Electrokinetic in situ leaching of U from low-permeability uranium ore

Abstract

In this study, the impacts of electrokinetic in situ leaching of uranium (EK-ISLU) on the pore structure and connectivity of the low-permeability uranium ore and its leaching efficiency were investigated. Our results demonstrated that a direct current field with an intensity of 7.5 V/cm increased the porosity by 7.07 % and enhanced the uranium leaching efficiency by 73.73 % using a sulfuric acid solution. Under electrical stimulation, the leaching agent exhibited uniform penetration ability through combined electromigration and electroosmosis effects, significantly improving the directed migration of the target ions.

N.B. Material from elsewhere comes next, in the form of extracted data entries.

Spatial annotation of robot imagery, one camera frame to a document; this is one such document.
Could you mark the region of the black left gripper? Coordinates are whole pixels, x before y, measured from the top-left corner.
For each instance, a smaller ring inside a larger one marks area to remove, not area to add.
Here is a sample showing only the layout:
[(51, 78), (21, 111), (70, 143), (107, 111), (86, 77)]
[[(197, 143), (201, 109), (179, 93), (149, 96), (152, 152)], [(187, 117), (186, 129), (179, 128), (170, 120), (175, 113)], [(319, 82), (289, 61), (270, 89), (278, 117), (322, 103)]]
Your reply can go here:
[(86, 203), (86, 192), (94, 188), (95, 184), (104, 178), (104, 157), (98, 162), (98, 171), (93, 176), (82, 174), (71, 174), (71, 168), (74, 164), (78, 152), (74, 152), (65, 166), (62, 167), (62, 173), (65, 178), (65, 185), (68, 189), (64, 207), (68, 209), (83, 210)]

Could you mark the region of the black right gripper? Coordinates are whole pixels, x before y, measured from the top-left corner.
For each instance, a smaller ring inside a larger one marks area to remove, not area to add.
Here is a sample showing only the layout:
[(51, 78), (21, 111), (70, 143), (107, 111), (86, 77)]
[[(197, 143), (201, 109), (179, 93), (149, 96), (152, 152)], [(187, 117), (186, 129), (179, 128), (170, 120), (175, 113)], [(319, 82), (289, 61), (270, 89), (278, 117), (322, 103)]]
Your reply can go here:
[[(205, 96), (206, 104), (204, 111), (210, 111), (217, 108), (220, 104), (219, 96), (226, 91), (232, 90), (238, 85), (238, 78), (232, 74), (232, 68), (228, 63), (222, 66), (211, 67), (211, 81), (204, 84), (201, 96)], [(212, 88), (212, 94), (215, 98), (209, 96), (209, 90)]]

Various characterization techniques, such as Fourier transform infrared (FTIR) spectroscopy, scanning electron microscopy-energy dispersive X-ray spectrometry (SEM-EDS), three-dimensional computed tomography (CT) pore scanning and Brunauer-Emmett-Teller (BET), showed that the electrokinetic-induced action overcame the preferential flow phenomena, promoted the dissolution of the target minerals and gangue rocks, and notably improved the pore structure to ultimately enhance the uranium leaching efficiency. Our results provide valuable insights for the development of innovative technologies aimed at efficiently recovering U from low-permeability uranium ores.